The first endpoint was prediction of CAD 1 year prior to diagnosis in cases (primary analysis). A secondary analysis was performed on risk of stroke alone and risk of ASCVD (CAD, angina, and stroke). In addition, the ability of the EHR score and PRS to reclassify individuals for the 1-year CAD risk based on the PCE score was assessed.
- The EHR score improved CAD prediction by 12% in the BioMe Biobank cohort and by 9% in the UK Biobank cohort, compared with the PCE score.
- In the BioMe Biobank cohort, similar improvements in risk prediction were seen for ASCVD and stroke when using the EHR model.
- In individuals with a low CAD risk (PCE score <7.5), the EHR score improved CAD prediction by 20% (BioMe Biobank cohort) and by 11% (UK Biobank cohort), compared with the PCE score.
- Compared with the PCE or EHR score, the PRS did not improve CAD prediction.
- The EHR score reclassified 25.8% (BioMe Biobank cohort) and 15.2% of the study populations (UK Biobank cohort) for the 1-year CAD risk, compared with the PCE score.

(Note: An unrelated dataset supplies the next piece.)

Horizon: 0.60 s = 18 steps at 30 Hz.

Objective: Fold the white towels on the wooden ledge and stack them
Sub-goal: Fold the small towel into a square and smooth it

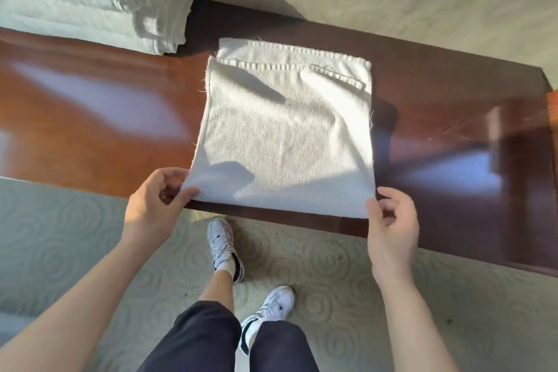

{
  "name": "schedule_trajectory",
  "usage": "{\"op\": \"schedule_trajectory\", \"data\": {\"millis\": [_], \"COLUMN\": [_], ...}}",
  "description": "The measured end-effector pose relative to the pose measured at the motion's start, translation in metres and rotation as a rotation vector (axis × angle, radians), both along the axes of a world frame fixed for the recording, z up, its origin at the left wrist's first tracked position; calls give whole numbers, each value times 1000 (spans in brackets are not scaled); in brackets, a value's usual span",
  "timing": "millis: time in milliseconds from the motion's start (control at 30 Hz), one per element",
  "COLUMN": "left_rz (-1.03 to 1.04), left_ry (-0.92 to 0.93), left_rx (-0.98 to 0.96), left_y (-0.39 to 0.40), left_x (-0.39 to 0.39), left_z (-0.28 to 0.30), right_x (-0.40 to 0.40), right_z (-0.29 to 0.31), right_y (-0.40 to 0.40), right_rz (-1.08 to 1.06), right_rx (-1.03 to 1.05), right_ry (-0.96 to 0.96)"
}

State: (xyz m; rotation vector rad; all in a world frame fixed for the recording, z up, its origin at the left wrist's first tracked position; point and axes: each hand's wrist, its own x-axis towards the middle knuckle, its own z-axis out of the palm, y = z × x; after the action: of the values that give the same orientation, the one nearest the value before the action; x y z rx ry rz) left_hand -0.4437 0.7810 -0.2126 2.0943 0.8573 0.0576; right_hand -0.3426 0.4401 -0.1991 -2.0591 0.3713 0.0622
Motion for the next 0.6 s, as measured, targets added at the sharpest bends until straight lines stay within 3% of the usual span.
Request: {"op": "schedule_trajectory", "data": {"millis": [100,200,600], "left_rz": [37,78,-167], "left_ry": [-93,-177,57], "left_rx": [27,-10,93], "left_y": [-6,-6,3], "left_x": [-3,1,18], "left_z": [4,2,6], "right_x": [7,17,26], "right_z": [2,-3,-6], "right_y": [-4,-5,-1], "right_rz": [-2,38,148], "right_rx": [179,226,-224], "right_ry": [5,60,152]}}
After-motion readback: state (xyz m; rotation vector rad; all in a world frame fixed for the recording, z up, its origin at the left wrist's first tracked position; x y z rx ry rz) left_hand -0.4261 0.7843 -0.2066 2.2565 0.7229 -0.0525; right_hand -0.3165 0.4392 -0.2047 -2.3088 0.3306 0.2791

- In the subgroup of low-risk individuals, the EHR score reclassified 34.4% (BioMe Biobank cohort) and 15.2% (UK Biobank cohort) of individuals, compared with the PCE score.
- The PRS did not contribute substantially to reclassification of the CAD risk.
Positive and negative predictive values, sensitivity, and specificity and false positives
- The positive predictive value (probability of detecting true positives) of the EHR score was 14% higher (BioMe Biobank cohort) and 23% higher (UK Biobank cohort), compared with the PCE score.
- The sensitivity (percentage of cases identified) of the EHR score was 12% higher (BioMe Biobank cohort) and 13% lower (UK Biobank cohort), compared with the PCE score.
- The negative predictive value of the EHR score was 12% higher (BioMe Biobank cohort) and 2% lower (UK Biobank cohort), compared with the PCE score.
- The specificity of the EHR score was 13% higher (BioMe Biobank cohort) and 29% higher (UK Biobank cohort), compared with the PCE score.
- In the top 15% of EHR scores, there were 5.1% and 12.9% of false positives compared with 14.4% and 50.4% of false positives in the top 15% of the PCE scores in the BioMe Biobank and UK Biobank, respectively.
The EHR score increased the prediction of the 1-year CAD risk and improved reclassification of individuals for the 1-year CAD risk, compared with the PCE score and PRS, particularly in low-risk individuals. According to the authors, the clinical use case of this score “would be to identify high-risk individuals (who are flagged as low risk by traditional scores), optimizing prevention and care using embedded pathways.”